You know, for reasons that are already escaping me, I signed up for a creative writing class this semester. I think I already mentioned (didn't I?) that I'm not driving to the state unversity this semester, so this is just at our local community college. It (the writing class) is making me a little crazy. Nothing makes me as neurotic as trying to write fiction.
Well, OK, I admit my spouse might be able to come up with a few things that make me more neurotic than that. But we're not going there right now.
So, anyway, I am feeling the need to apologize for obsessing about this genre fiction vs. literary fiction argument that I keep coming back to, because I know that I'm the only one that's interested in it (well, and maybe cheery-O occasionally). But I can't help it. Because I have to hash it out to figure out how to write. My writing style isn't like genre fiction writing. And I don't necessarily mean that my writing style is "better"-- I can only dream of being able to write like P.D. James, for example. I just don't write that way. But I really really don't want to write boring depressing stuff, which is what literary fiction often is. So I'm having to duke this out in my own brain, which is why I keep writing about it here. And I guess that tells you everything you need to know about me: that my brain considers the distinction between literary and genre fiction something that needs to be duked out.
The good news is that I'm discovering that the distinction between the two is less prominent in reality than as it exists in my head. The class I'm taking has a definite bias toward literary fiction, and we read a story last week that could have been a sort of off-beat romance story if it had had a happily ever after ending.

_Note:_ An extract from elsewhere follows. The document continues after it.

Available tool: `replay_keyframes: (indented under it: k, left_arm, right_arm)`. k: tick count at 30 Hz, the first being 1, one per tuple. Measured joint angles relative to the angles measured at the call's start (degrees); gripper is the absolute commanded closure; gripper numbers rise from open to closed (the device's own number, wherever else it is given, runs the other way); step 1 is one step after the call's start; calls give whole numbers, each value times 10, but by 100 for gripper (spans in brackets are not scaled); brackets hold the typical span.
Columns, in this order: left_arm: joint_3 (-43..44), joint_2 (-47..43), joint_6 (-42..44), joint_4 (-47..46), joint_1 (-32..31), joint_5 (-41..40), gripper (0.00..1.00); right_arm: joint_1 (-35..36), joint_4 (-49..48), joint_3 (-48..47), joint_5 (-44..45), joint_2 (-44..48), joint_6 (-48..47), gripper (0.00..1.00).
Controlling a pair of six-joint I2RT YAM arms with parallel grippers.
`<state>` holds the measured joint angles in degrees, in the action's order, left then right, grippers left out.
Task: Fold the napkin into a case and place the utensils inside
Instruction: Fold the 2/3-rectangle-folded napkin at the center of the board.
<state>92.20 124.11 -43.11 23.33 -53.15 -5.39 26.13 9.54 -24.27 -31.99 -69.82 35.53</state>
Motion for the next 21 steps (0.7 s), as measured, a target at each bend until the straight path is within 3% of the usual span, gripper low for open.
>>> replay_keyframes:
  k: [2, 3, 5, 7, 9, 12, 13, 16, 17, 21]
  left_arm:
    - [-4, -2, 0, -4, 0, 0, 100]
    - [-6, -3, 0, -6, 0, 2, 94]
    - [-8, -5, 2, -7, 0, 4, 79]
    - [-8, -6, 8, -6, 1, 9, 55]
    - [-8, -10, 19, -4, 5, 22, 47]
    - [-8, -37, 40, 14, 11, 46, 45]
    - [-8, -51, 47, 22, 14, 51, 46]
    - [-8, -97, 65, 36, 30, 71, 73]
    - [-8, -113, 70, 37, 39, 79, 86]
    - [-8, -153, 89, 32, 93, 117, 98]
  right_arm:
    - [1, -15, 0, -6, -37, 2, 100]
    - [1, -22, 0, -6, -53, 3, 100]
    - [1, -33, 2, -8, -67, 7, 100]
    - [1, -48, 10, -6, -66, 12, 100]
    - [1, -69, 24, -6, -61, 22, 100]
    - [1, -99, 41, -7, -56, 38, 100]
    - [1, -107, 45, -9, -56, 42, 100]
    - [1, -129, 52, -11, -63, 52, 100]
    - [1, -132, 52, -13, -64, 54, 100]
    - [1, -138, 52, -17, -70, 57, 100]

And I read bits of an article about Raymond Carver that said his editor had to be always on the watch to make sure he didn't succumb to creeping sentimentalism. RAYMOND CARVER. That practically made my jaw drop--it's like saying Picasso had to watch to make sure he wasn't letting photorealism into his work.
the bad news is that in the academic world, it has become almost an article of religious faith to eschew genre fiction. It seems far more pronounced to me than it did twenty years ago, when it was bad enough. From my limited viewpoint, anyway.
so. unfortunately I don't think I'm done with this, but I'll try to post about other stuff, too.